This is a question from my lecture notes.
""" Persons arrive at a copy machine according to a Poisson process with rate λ=1 per minute. The number of copies made is uniformly distributed between 1 and 10. Each copy requires 3 seconds. Find the average waiting time in the queue and the average system waiting time. """
I know how to do the problem, but I am having trouble understanding why the following calculation of an expectation is correct. $$ E[X^2] = \sum_{i = 1}^{10}(3i)^2 * \space Pr(X = 3i) $$
I don't understand why there is a $(3i)^2$ and why it's $Pr(X =3i)$ term in this expected value. I would set this up:
$$ 3E[X^2] = \sum_{i = 1}^{10}(i)^2 * \space Pr(X = i) $$ Can anyone please provide some intuition? I've looked online and through my textbooks and I can't find anything that helps me with this intuition. I know it has something to do with the 3 seconds in the problem statement, but I can't figure out how to make sense of this and therefore generalize this problem.
Thanks in advance!
I am guessing that you are trying to compute variance of $X$.
The problem is we did not define $X$.
In your lecture note, $X$ seems defined to be waiting time. Waiting time comes in multiple of 3 in this setting.

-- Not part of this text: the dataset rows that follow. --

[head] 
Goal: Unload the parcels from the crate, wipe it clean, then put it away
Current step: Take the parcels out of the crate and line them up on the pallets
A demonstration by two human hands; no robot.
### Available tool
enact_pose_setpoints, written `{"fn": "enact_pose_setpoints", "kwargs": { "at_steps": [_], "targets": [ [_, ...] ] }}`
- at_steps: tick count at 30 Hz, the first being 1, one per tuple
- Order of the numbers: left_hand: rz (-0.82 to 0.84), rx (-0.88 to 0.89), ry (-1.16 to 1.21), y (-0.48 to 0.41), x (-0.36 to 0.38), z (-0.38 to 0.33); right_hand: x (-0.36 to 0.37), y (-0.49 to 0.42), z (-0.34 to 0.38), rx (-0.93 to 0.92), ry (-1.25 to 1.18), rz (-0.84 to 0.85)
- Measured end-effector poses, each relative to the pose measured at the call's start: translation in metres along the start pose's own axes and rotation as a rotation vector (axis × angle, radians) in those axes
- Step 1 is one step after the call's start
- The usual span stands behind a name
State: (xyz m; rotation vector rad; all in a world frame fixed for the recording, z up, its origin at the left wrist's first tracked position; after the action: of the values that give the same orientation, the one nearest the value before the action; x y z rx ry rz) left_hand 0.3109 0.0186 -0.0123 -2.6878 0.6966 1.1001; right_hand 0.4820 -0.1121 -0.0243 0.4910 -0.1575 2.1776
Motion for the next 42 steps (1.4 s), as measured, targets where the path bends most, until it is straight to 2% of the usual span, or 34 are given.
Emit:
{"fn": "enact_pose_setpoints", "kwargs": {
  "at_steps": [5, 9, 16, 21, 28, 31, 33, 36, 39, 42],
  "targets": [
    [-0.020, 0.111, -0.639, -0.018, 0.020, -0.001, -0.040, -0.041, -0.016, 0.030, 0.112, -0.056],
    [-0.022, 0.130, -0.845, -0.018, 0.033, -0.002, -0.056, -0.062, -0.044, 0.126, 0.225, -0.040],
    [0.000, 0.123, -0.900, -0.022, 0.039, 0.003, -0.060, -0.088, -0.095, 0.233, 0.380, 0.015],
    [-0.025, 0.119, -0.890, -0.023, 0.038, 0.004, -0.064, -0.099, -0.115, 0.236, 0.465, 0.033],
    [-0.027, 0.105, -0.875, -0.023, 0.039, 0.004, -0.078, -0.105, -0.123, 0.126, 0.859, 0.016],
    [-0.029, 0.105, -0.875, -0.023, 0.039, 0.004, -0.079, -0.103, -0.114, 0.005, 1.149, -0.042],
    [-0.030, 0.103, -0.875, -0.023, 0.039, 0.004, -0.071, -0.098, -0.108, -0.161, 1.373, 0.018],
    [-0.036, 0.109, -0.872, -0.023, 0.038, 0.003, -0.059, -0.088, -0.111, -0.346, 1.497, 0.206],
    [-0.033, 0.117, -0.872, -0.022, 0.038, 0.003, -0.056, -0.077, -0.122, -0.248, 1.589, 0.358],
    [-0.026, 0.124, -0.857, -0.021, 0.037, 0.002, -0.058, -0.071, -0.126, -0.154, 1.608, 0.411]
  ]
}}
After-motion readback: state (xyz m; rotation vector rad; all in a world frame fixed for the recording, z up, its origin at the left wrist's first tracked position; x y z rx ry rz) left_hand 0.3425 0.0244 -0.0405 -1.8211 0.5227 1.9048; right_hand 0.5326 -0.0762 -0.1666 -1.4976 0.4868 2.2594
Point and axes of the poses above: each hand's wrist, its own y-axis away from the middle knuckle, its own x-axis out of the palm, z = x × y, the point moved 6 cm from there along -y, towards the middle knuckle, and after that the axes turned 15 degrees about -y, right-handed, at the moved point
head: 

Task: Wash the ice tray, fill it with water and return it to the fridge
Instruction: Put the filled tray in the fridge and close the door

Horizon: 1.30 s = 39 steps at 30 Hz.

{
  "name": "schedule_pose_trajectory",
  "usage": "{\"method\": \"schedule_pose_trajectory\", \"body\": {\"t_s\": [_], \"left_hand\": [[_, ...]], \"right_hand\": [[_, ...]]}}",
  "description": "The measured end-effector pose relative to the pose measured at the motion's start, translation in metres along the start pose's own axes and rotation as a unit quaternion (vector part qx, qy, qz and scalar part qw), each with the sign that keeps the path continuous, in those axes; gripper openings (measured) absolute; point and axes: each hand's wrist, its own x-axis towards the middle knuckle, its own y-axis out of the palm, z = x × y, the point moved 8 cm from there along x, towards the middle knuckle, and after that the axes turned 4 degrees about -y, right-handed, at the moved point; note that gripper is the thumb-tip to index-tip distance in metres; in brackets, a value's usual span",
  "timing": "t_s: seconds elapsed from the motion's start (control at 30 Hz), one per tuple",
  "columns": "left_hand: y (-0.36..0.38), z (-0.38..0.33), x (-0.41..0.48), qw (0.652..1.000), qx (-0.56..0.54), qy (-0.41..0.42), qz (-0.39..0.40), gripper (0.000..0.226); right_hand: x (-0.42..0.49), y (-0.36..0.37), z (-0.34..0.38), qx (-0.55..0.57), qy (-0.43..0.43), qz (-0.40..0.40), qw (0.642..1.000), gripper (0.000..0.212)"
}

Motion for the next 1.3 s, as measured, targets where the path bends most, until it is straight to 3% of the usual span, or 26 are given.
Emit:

We have $Var[X]=E[X^2]-E[X]^2$
On the other hand, it seems that you are trying to wokr with the number of copies.To avoid confusion, let's define it to be $Y$ instead. In particular, we have the relationship $$X=3Y$$ and if we square them and take expectation, we have
$$E[X^2]=3^2E[Y^2].$$
Again, we can compute $Var[Y]=E[Y^2]-E[Y]^2$
A point to consider is suppose you really prefer to work with $Y$ (the number of copies), can you compute $Var[X]$?
$$Var[X]=E[(3Y)^2]-E[3Y]^2=9(E[Y^2]-E[Y]^2)=3^2Var[Y]$$